COURT OF APPEAL OF THE STATE OF CALIFORNIA FOURTH APPELLATE DISTRICT DIVISION TWO
Jan 26, 2012
E054585 (Cal. Ct. App. Jan. 26, 2012)

Opinion

E054585

01-26-2012

JOHN GREGORY WASIK et al., Petitioners, v. THE SUPERIOR COURT OF SAN BERNARDINO COUNTY, Respondent; CORT W. KLOKE, as Trustee, etc., et al. Real Parties in Interest.

Lewis Brisbois Bisgaard & Smith, John S. Lowenthal, Jeffry A. Miller, Amy R. Freeland and Matthew B. Stucky for Petitioners. No appearance for Respondent. Michael D. May for Real Parties in Interest.

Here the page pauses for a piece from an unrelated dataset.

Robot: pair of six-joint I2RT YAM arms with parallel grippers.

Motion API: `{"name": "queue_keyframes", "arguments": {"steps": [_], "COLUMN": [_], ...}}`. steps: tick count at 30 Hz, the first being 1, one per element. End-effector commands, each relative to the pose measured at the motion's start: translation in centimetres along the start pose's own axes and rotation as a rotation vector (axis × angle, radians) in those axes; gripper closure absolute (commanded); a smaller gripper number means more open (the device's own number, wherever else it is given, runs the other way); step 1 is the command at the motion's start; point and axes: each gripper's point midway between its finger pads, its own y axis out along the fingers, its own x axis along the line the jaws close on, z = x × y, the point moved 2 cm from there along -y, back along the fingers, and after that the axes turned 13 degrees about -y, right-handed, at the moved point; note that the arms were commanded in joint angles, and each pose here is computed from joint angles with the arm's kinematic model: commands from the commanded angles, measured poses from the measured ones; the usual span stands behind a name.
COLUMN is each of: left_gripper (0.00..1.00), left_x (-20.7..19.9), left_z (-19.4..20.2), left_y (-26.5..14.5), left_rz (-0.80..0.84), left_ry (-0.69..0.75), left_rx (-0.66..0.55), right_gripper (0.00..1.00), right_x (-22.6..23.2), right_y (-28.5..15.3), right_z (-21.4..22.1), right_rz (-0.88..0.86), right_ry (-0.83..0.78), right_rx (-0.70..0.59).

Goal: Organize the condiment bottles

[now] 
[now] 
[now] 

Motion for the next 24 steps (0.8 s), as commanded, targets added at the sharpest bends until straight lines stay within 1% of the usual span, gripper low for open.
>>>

NOT TO BE PUBLISHED IN OFFICIAL REPORTS

California Rules of Court, rule 8.1115(a), prohibits courts and parties from citing or relying on opinions not certified for publication or ordered published, except as specified by rule 8.1115(b). This opinion has not been certified for publication or ordered published for purposes of rule 8.1115.

(Super.Ct.No. CIVBS1000099)


OPINION

ORIGINAL PROCEEDINGS; petition for writ of mandate. Kirtland L. Mahlum, Temporary Judge. (Pursuant to Cal. Const., art. VI, § 21.) Petition granted.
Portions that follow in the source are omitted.